The author of these memoirs has been anxious to give the features of the man, and the true character of the author. He has not suffered the hand of partiality to colour his excellencies with too much warmth; nor has he endeavoured to throw his singularities too much into the shade. Dr. Johnson's failings may well be forgiven, for the sake of his virtues. His defects were spots in the sun. His piety, his kind affections, and the goodness of his heart, present an example worthy of imitation. His works still remain a monument of genius and of learning. Had he written nothing but what is contained in this edition, the quantity shows a life spent in study and meditation. If to this be added, the labour of his Dictionary, and other various productions, it may be fairly allowed, as he used to say of himself, that he has written his share. In the volumes here presented to the public the reader will find a perpetual source of pleasure and instruction. With due precautions, authors may learn to grace their style with elegance, harmony, and precision; they may be taught to think with vigour and perspicuity; and, to crown the whole, by a diligent attention to these books, all may advance in virtue.

POEMS.

PREFATORY OBSERVATIONS

TO THE IMITATIONS OF THE

THIRD AND TENTH SATIRES OF JUVENAL.

We will not examine here Johnson's poetical merits, since that discussion will more properly introduce his Lives of the Poets, but merely offer some few biographical remarks. In the poem of London, Mr. Boswell was of opinion, that Johnson did not allude to Savage, under the name of Thales, and adds, for his reason, that Johnson was not so much as acquainted with Savage when he wrote his London.
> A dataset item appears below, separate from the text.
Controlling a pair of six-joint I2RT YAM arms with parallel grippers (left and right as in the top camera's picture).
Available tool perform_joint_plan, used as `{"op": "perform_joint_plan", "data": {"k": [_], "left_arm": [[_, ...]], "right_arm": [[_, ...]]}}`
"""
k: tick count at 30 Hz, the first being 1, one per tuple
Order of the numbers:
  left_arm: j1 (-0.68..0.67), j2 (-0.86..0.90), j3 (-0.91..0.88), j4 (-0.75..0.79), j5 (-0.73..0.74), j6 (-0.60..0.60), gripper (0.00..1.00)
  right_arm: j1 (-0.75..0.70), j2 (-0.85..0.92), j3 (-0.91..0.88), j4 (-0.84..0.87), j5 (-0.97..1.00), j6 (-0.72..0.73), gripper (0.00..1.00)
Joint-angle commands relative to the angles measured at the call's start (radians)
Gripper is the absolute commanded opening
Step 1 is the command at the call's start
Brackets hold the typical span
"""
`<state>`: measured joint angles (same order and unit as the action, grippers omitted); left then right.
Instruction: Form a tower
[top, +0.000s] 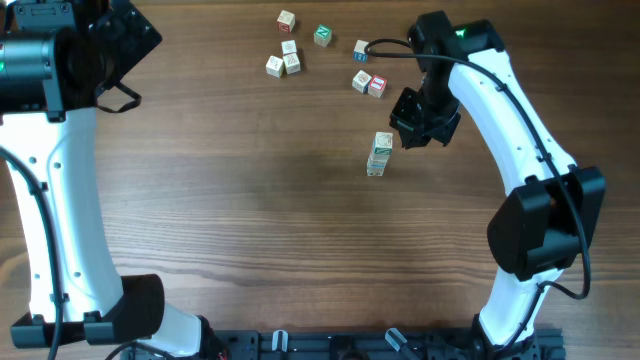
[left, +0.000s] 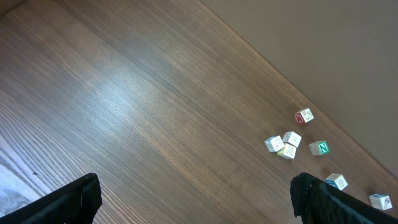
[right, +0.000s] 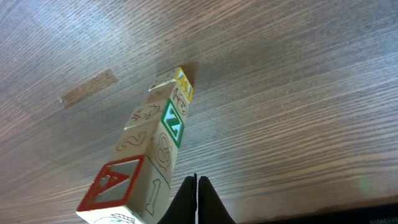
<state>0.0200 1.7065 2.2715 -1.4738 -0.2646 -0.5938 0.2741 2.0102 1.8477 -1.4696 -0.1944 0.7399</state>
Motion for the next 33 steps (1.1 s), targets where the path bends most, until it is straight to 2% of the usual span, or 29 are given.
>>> {"op": "perform_joint_plan", "data": {"k": [1,6,14,16,19,20,21,22,25,26,28,30,33], "left_arm": [[0.005,-0.018,0.010,0.002,-0.016,-0.014,1.00],[0.005,-0.018,0.010,0.002,-0.016,-0.014,1.00],[0.005,-0.018,0.010,0.002,-0.016,-0.014,1.00],[0.005,-0.018,0.010,0.002,-0.016,-0.014,1.00],[0.005,-0.018,0.010,0.002,-0.016,-0.014,1.00],[0.005,-0.018,0.010,0.002,-0.016,-0.014,1.00],[0.005,-0.018,0.010,0.002,-0.016,-0.014,1.00],[0.005,-0.018,0.010,0.002,-0.016,-0.014,1.00],[0.005,-0.018,0.010,0.002,-0.016,-0.014,1.00],[0.005,-0.018,0.010,0.002,-0.016,-0.014,1.00],[0.005,-0.018,0.010,0.002,-0.016,-0.014,1.00],[0.005,-0.018,0.010,0.002,-0.016,-0.014,1.00],[0.005,-0.018,0.010,0.002,-0.016,-0.014,1.00]], "right_arm": [[0.003,0.013,-0.011,-0.012,0.024,-0.007,0.04],[0.000,0.013,-0.092,0.033,0.048,-0.035,0.04],[-0.095,-0.010,-0.093,0.050,0.007,-0.061,0.04],[-0.155,-0.069,-0.093,0.051,0.009,-0.116,0.04],[-0.241,-0.235,-0.093,0.034,0.009,-0.270,0.04],[-0.258,-0.289,-0.093,0.011,0.017,-0.282,0.07],[-0.269,-0.333,-0.093,-0.011,0.026,-0.309,0.23],[-0.274,-0.375,-0.093,-0.036,0.049,-0.347,1.00],[-0.275,-0.453,-0.093,-0.062,0.070,-0.358,1.00],[-0.275,-0.459,-0.093,-0.067,0.101,-0.409,1.00],[-0.275,-0.476,-0.093,0.033,0.214,-0.418,1.00],[-0.274,-0.553,-0.093,0.157,0.212,-0.480,1.00],[-0.246,-0.753,-0.094,0.307,0.230,-0.576,1.00]]}}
About a month, however, before he published this poem, he addressed the following lines to him, through the Gentleman's Magazine, for April, 1738.

AD RICARDUM SAVAGE.

Humani studium generis cui pectore fervet

O colat humanum te, foveatque, genus!

We cannot certainly infer, from this, an intimacy with Savage, but it is more probable, that these lines flowed from a feeling of private friendship, than mere admiration of an author, in a public point of view; and they, at any rate, give credibility to the general opinion, that, under the name of Thales, the poet referred to the author of the Wanderer, who was, at this time, preparing for his retreat to Wales, whither he actually went in the ensuing year.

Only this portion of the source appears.